TASK DETAILS
Repeat each entry exactly; omit all pictures.

[Opening SUPPLIED RECORDS section]

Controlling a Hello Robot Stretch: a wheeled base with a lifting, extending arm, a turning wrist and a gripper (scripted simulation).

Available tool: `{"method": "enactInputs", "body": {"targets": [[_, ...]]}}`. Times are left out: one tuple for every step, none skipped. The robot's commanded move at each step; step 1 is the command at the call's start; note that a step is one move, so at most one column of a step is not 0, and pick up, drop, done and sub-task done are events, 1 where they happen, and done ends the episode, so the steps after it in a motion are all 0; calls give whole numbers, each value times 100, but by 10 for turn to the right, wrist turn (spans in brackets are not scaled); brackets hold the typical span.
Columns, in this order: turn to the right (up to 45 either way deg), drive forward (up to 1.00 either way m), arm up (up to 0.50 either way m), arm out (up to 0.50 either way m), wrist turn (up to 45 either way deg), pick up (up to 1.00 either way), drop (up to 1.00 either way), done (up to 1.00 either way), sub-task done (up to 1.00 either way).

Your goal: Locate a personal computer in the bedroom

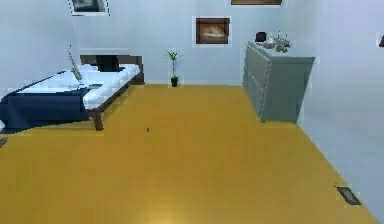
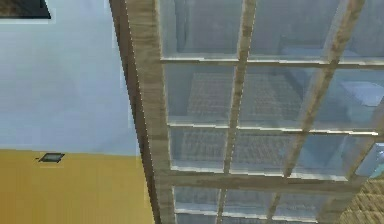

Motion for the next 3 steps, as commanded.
{"method": "enactInputs", "body": {"targets": [[0,100,0,0,0,0,0,0,0],[0,100,0,0,0,0,0,0,0],[30,0,0,0,0,0,0,0,0]]}}
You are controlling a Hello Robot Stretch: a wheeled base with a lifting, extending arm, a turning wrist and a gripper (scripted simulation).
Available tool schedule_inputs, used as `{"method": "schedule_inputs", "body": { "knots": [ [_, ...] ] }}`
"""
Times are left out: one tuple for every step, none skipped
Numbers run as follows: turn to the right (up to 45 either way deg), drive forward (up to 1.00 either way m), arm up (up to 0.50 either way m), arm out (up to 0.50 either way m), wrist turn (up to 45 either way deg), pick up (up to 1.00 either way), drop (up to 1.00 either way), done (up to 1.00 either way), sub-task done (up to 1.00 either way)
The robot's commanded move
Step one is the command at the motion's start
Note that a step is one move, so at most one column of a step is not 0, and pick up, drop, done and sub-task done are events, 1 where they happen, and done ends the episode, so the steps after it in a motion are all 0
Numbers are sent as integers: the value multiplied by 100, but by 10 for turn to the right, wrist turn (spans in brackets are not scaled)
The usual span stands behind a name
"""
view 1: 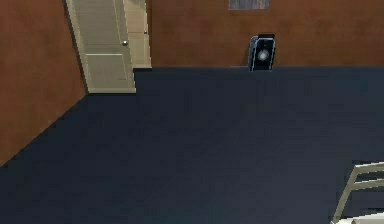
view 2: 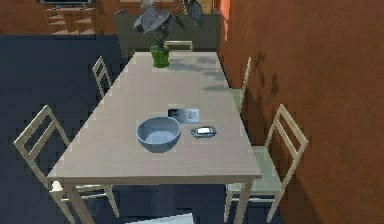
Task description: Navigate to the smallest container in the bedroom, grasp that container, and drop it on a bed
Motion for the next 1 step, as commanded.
{"method": "schedule_inputs", "body": {
  "knots": [
    [0,0,50,0,0,0,0,0,0]
  ]
}}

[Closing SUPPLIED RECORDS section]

OUTPUT FOR THIS EXERCISE
Controlling a Hello Robot Stretch: a wheeled base with a lifting, extending arm, a turning wrist and a gripper (scripted simulation).

Available tool: `{"method": "enactInputs", "body": {"targets": [[_, ...]]}}`. Times are left out: one tuple for every step, none skipped. The robot's commanded move at each step; step 1 is the command at the call's start; note that a step is one move, so at most one column of a step is not 0, and pick up, drop, done and sub-task done are events, 1 where they happen, and done ends the episode, so the steps after it in a motion are all 0; calls give whole numbers, each value times 100, but by 10 for turn to the right, wrist turn (spans in brackets are not scaled); brackets hold the typical span.
Columns, in this order: turn to the right (up to 45 either way deg), drive forward (up to 1.00 either way m), arm up (up to 0.50 either way m), arm out (up to 0.50 either way m), wrist turn (up to 45 either way deg), pick up (up to 1.00 either way), drop (up to 1.00 either way), done (up to 1.00 either way), sub-task done (up to 1.00 either way).

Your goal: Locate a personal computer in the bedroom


Motion for the next 3 steps, as commanded.
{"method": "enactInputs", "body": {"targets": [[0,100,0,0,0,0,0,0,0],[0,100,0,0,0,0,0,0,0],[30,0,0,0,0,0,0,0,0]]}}
You are controlling a Hello Robot Stretch: a wheeled base with a lifting, extending arm, a turning wrist and a gripper (scripted simulation).
Available tool schedule_inputs, used as `{"method": "schedule_inputs", "body": { "knots": [ [_, ...] ] }}`
"""
Times are left out: one tuple for every step, none skipped
Numbers run as follows: turn to the right (up to 45 either way deg), drive forward (up to 1.00 either way m), arm up (up to 0.50 either way m), arm out (up to 0.50 either way m), wrist turn (up to 45 either way deg), pick up (up to 1.00 either way), drop (up to 1.00 either way), done (up to 1.00 either way), sub-task done (up to 1.00 either way)
The robot's commanded move
Step one is the command at the motion's start
Note that a step is one move, so at most one column of a step is not 0, and pick up, drop, done and sub-task done are events, 1 where they happen, and done ends the episode, so the steps after it in a motion are all 0
Numbers are sent as integers: the value multiplied by 100, but by 10 for turn to the right, wrist turn (spans in brackets are not scaled)
The usual span stands behind a name
"""
view 1: 
view 2: 
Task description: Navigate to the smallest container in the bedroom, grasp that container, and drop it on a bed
Motion for the next 1 step, as commanded.
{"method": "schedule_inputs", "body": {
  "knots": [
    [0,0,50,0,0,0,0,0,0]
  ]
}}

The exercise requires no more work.